# What this task involves
An exact copy of all the data, minus the images, is required.

# Input material
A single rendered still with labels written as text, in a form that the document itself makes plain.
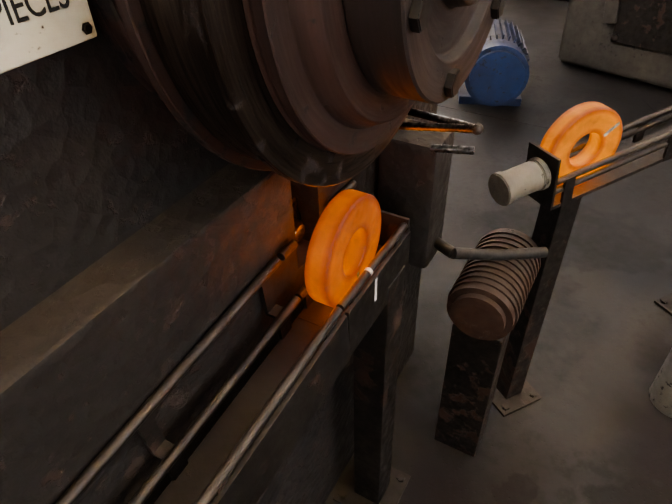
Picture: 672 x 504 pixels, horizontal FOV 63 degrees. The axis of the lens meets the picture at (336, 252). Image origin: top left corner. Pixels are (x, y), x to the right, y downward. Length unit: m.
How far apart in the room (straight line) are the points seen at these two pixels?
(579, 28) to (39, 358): 3.19
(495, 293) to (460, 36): 0.54
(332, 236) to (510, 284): 0.46
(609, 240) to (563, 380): 0.68
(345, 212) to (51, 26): 0.36
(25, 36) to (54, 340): 0.22
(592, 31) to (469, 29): 2.82
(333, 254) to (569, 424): 0.99
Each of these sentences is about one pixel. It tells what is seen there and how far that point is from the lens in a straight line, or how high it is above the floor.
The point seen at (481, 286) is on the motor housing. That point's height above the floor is 0.53.
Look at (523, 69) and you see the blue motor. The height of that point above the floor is 0.24.
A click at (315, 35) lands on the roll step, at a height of 1.07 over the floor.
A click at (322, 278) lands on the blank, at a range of 0.66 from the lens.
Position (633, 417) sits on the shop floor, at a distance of 1.59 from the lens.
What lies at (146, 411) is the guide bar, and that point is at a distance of 0.58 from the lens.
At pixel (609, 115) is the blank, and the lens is 1.07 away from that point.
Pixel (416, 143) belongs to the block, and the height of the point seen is 0.80.
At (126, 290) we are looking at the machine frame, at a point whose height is 0.87.
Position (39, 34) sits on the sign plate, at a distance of 0.45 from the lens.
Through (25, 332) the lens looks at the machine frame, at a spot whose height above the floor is 0.87.
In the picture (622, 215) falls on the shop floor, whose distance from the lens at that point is 2.26.
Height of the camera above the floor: 1.19
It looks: 39 degrees down
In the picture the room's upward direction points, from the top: 2 degrees counter-clockwise
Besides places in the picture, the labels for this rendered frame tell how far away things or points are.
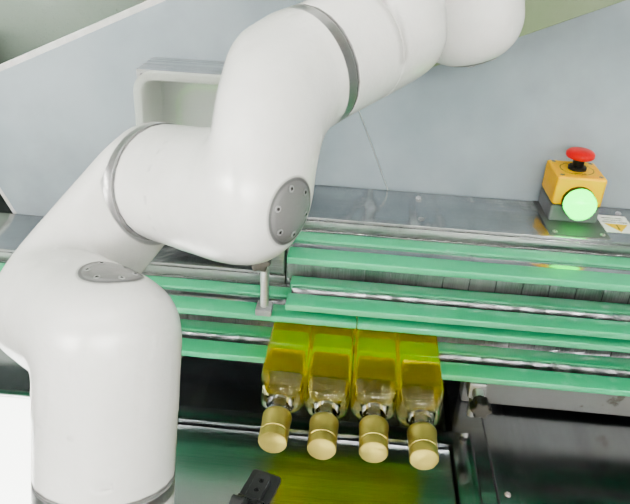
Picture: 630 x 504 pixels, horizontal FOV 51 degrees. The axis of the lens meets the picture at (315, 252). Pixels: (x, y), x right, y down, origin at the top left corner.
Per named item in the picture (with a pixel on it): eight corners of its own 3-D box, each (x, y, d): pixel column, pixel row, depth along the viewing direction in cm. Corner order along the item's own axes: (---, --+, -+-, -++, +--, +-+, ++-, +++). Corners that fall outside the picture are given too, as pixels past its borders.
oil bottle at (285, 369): (279, 322, 103) (256, 418, 84) (280, 291, 100) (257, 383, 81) (315, 326, 102) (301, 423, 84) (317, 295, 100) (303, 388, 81)
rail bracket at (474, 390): (451, 379, 105) (460, 440, 94) (458, 344, 102) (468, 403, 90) (476, 381, 105) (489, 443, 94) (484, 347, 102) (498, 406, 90)
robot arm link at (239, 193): (236, 10, 49) (62, 72, 41) (377, -4, 40) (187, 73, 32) (281, 179, 55) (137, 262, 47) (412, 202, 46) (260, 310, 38)
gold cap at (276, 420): (262, 426, 81) (256, 452, 77) (263, 403, 79) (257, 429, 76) (291, 429, 81) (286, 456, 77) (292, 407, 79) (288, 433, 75)
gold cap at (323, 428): (308, 432, 81) (305, 459, 77) (310, 410, 79) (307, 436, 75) (337, 435, 81) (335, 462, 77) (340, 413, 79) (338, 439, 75)
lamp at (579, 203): (557, 213, 96) (563, 222, 93) (565, 185, 94) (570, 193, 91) (589, 216, 96) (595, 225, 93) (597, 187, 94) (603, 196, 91)
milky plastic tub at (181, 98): (159, 196, 108) (143, 219, 100) (150, 56, 97) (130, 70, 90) (265, 204, 107) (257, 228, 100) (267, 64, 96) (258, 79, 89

# Exercise result
A single rendered still with labels written as text, in a form that the document itself makes plain.
Picture: 672 x 504 pixels, horizontal FOV 63 degrees. The axis of the lens meets the picture at (336, 252). Image origin: top left corner. Pixels are (x, y), x to the right, y downward. Length unit: m.
How far apart in the room (straight line) are the points seen at these two pixels?
(579, 28) to (39, 358): 3.19
(495, 293) to (460, 36): 0.54
(332, 236) to (510, 284): 0.46
(609, 240) to (563, 380): 0.68
(345, 212) to (51, 26): 0.36
(25, 36) to (54, 340): 0.22
(592, 31) to (469, 29): 2.82
(333, 254) to (569, 424): 0.99
Each of these sentences is about one pixel. It tells what is seen there and how far that point is from the lens in a straight line, or how high it is above the floor.
The point seen at (481, 286) is on the motor housing. That point's height above the floor is 0.53.
Look at (523, 69) and you see the blue motor. The height of that point above the floor is 0.24.
A click at (315, 35) lands on the roll step, at a height of 1.07 over the floor.
A click at (322, 278) lands on the blank, at a range of 0.66 from the lens.
Position (633, 417) sits on the shop floor, at a distance of 1.59 from the lens.
What lies at (146, 411) is the guide bar, and that point is at a distance of 0.58 from the lens.
At pixel (609, 115) is the blank, and the lens is 1.07 away from that point.
Pixel (416, 143) belongs to the block, and the height of the point seen is 0.80.
At (126, 290) we are looking at the machine frame, at a point whose height is 0.87.
Position (39, 34) sits on the sign plate, at a distance of 0.45 from the lens.
Through (25, 332) the lens looks at the machine frame, at a spot whose height above the floor is 0.87.
In the picture (622, 215) falls on the shop floor, whose distance from the lens at that point is 2.26.
Height of the camera above the floor: 1.19
It looks: 39 degrees down
In the picture the room's upward direction points, from the top: 2 degrees counter-clockwise
Besides places in the picture, the labels for this rendered frame tell how far away things or points are.
Picture: 630 x 504 pixels, horizontal FOV 51 degrees. The axis of the lens meets the picture at (315, 252). Pixels: (x, y), x right, y down, origin at the top left corner.
Per named item in the picture (with a pixel on it): eight corners of its own 3-D box, each (x, y, d): pixel column, pixel row, depth along the viewing direction in cm. Corner order along the item's own axes: (---, --+, -+-, -++, +--, +-+, ++-, +++). Corners that fall outside the picture are given too, as pixels past its borders.
oil bottle at (285, 369): (279, 322, 103) (256, 418, 84) (280, 291, 100) (257, 383, 81) (315, 326, 102) (301, 423, 84) (317, 295, 100) (303, 388, 81)
rail bracket at (474, 390): (451, 379, 105) (460, 440, 94) (458, 344, 102) (468, 403, 90) (476, 381, 105) (489, 443, 94) (484, 347, 102) (498, 406, 90)
robot arm link at (239, 193): (236, 10, 49) (62, 72, 41) (377, -4, 40) (187, 73, 32) (281, 179, 55) (137, 262, 47) (412, 202, 46) (260, 310, 38)
gold cap at (276, 420): (262, 426, 81) (256, 452, 77) (263, 403, 79) (257, 429, 76) (291, 429, 81) (286, 456, 77) (292, 407, 79) (288, 433, 75)
gold cap at (323, 428): (308, 432, 81) (305, 459, 77) (310, 410, 79) (307, 436, 75) (337, 435, 81) (335, 462, 77) (340, 413, 79) (338, 439, 75)
lamp at (579, 203): (557, 213, 96) (563, 222, 93) (565, 185, 94) (570, 193, 91) (589, 216, 96) (595, 225, 93) (597, 187, 94) (603, 196, 91)
milky plastic tub at (181, 98): (159, 196, 108) (143, 219, 100) (150, 56, 97) (130, 70, 90) (265, 204, 107) (257, 228, 100) (267, 64, 96) (258, 79, 89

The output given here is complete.